Humm, this seems a strange thing to answer to my question. Once you see
jails as virtual servers (which I understand is not the only way to do,
but the biased way I and most jail users I talk to happen to deploy them
in huge quantities), the natural approach to name them is via their
hostname. I find it hard to grasp to tell them "don't" ;)

And still I find the choice of '.' as a separator unfortunate, '/'
springs in mind, but there might have been reasons.

I also understand that the hostname is not an unique identifier anymore,
still for many (if not most) setups the mapping is bijective.

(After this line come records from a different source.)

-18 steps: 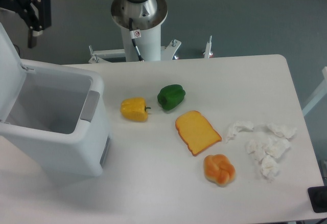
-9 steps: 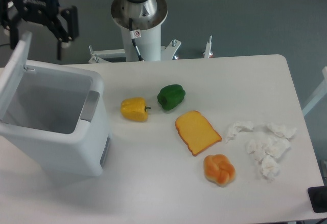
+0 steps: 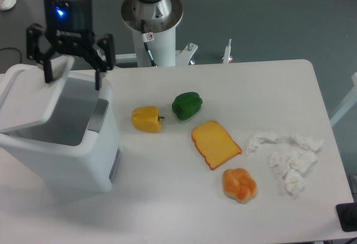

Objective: Close the trash can
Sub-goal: 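Push the lid forward and down with the gripper to shut it, then hold the gripper above the closed lid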

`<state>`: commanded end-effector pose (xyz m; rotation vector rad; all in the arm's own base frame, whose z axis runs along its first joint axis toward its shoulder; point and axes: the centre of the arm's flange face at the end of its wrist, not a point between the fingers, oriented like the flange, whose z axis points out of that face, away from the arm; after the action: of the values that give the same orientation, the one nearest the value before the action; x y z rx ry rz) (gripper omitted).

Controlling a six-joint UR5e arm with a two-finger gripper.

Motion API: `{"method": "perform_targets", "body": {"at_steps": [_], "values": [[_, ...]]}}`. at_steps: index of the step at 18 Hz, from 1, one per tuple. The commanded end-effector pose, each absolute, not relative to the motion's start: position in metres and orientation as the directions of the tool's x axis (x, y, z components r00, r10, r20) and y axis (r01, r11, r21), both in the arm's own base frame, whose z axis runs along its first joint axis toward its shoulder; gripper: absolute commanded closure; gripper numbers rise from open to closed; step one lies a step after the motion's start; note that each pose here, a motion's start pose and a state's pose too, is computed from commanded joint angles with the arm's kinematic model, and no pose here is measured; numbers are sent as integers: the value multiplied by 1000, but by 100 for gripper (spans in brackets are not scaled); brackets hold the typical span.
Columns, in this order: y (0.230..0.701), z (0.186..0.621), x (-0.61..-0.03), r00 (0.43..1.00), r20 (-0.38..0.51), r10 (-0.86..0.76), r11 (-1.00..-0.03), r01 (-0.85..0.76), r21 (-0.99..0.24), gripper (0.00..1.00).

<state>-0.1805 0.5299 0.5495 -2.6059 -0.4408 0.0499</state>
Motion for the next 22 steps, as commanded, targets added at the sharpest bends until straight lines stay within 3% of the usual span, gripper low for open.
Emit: {"method": "perform_targets", "body": {"at_steps": [22], "values": [[548,498,-201,943,32,330,-858,314,-407,0]]}}
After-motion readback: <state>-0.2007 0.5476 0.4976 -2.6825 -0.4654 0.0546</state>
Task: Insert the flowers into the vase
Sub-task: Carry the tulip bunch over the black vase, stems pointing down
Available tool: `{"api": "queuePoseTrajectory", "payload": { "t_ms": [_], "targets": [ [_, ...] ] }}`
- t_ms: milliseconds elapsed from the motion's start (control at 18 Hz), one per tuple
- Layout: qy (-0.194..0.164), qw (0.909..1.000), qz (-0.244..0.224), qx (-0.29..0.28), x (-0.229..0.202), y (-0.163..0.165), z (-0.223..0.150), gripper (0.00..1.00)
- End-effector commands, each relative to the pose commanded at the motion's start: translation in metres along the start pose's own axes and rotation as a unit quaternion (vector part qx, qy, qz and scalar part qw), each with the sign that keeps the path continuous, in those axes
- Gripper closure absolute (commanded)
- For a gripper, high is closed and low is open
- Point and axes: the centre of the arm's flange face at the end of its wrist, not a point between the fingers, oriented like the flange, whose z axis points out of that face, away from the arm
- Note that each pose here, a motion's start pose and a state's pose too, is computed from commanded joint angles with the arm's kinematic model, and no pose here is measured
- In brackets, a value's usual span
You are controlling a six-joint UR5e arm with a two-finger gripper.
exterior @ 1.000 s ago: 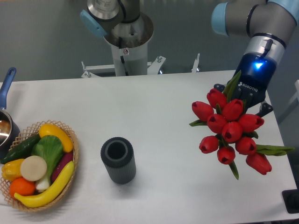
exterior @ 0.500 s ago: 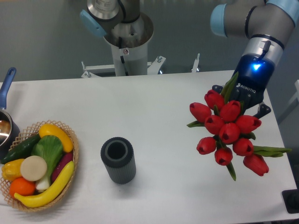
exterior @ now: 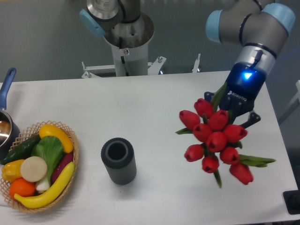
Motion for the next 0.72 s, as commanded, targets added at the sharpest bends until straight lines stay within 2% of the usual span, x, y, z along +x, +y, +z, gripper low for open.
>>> {"api": "queuePoseTrajectory", "payload": {
  "t_ms": [333, 611, 722],
  "targets": [
    [0.085, 0.993, -0.012, 0.081, 0.032, 0.003, 0.042, 0.76],
    [0.136, 0.9763, -0.025, 0.166, 0.056, 0.015, 0.049, 0.76],
    [0.145, 0.9728, -0.033, 0.178, 0.065, 0.018, 0.05, 0.76]
  ]
}}
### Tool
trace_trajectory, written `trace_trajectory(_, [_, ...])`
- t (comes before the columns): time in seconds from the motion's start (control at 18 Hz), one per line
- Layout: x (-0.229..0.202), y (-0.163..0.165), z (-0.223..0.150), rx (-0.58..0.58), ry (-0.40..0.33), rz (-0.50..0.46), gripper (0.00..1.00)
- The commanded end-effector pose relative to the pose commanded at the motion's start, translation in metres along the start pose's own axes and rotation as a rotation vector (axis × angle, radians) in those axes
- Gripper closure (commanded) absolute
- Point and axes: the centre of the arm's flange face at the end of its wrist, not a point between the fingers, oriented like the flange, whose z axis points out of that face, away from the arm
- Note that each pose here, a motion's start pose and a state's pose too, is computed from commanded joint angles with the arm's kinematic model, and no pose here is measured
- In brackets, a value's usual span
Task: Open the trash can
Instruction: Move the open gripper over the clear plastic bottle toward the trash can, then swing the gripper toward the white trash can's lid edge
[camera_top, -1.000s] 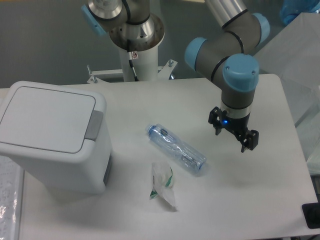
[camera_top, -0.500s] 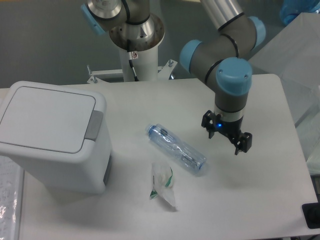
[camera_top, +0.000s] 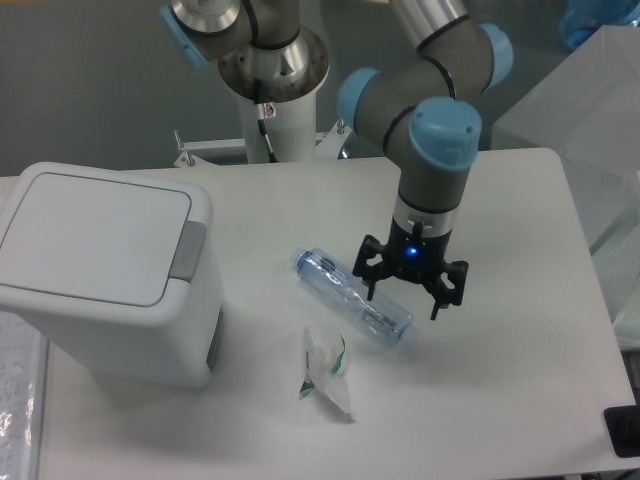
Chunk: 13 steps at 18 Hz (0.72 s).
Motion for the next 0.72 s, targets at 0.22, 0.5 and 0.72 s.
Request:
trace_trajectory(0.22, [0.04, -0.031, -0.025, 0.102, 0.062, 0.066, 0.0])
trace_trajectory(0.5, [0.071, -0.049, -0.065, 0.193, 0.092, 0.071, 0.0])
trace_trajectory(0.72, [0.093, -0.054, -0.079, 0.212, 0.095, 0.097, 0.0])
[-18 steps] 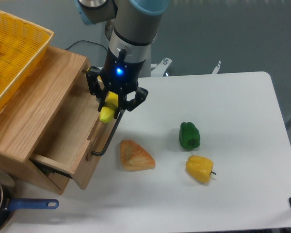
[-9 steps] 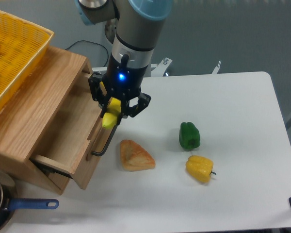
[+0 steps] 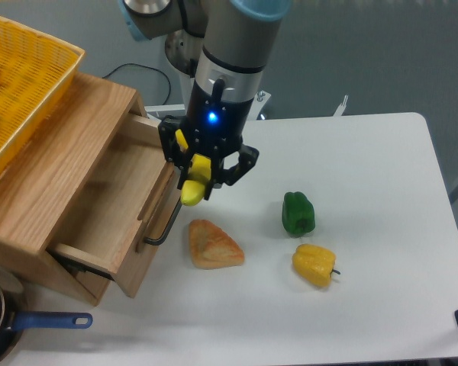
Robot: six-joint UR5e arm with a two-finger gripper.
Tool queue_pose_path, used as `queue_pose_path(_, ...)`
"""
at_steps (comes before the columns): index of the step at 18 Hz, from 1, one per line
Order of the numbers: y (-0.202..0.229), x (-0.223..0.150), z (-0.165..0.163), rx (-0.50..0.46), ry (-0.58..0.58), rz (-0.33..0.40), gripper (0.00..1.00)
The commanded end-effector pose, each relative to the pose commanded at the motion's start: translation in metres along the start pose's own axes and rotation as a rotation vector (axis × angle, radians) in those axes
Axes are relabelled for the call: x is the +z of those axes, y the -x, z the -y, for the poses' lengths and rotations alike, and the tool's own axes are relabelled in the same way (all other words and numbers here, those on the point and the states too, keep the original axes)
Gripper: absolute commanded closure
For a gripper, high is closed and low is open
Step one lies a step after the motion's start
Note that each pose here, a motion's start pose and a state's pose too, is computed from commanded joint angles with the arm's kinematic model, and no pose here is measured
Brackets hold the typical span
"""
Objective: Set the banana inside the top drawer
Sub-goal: 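Adjust the held banana above the drawer opening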
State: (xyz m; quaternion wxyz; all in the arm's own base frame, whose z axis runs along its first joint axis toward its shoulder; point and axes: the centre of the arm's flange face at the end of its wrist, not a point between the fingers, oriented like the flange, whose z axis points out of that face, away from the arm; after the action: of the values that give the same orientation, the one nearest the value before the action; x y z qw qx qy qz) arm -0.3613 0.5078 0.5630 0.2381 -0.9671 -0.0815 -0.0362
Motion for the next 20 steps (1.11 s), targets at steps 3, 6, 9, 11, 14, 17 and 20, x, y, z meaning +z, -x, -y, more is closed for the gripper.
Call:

My problem now is that referring to a jail (in a sense of virtual host)
becomes unintuitive. I want to do stuff with my vhost "example.com" but
have to call it "example" or "example_com". Even worse with
"www.example.com" which now needs to be an ambigous "www" or some other
mapping of '.' to something else.

If I want to write tools that accept intuitive jail identifiers, I would
have to implement heuristics that match the hostname once the identifier
contains '.' and I can't find a hierarchical jail with that name.

> Plain jls without any options should be used just for backward
> compatibility with old scripts, because its output is insufficient for
> todays jails. (only one IP is shown and no jailname)
> 
> jls -v or jls -s is better with new jails.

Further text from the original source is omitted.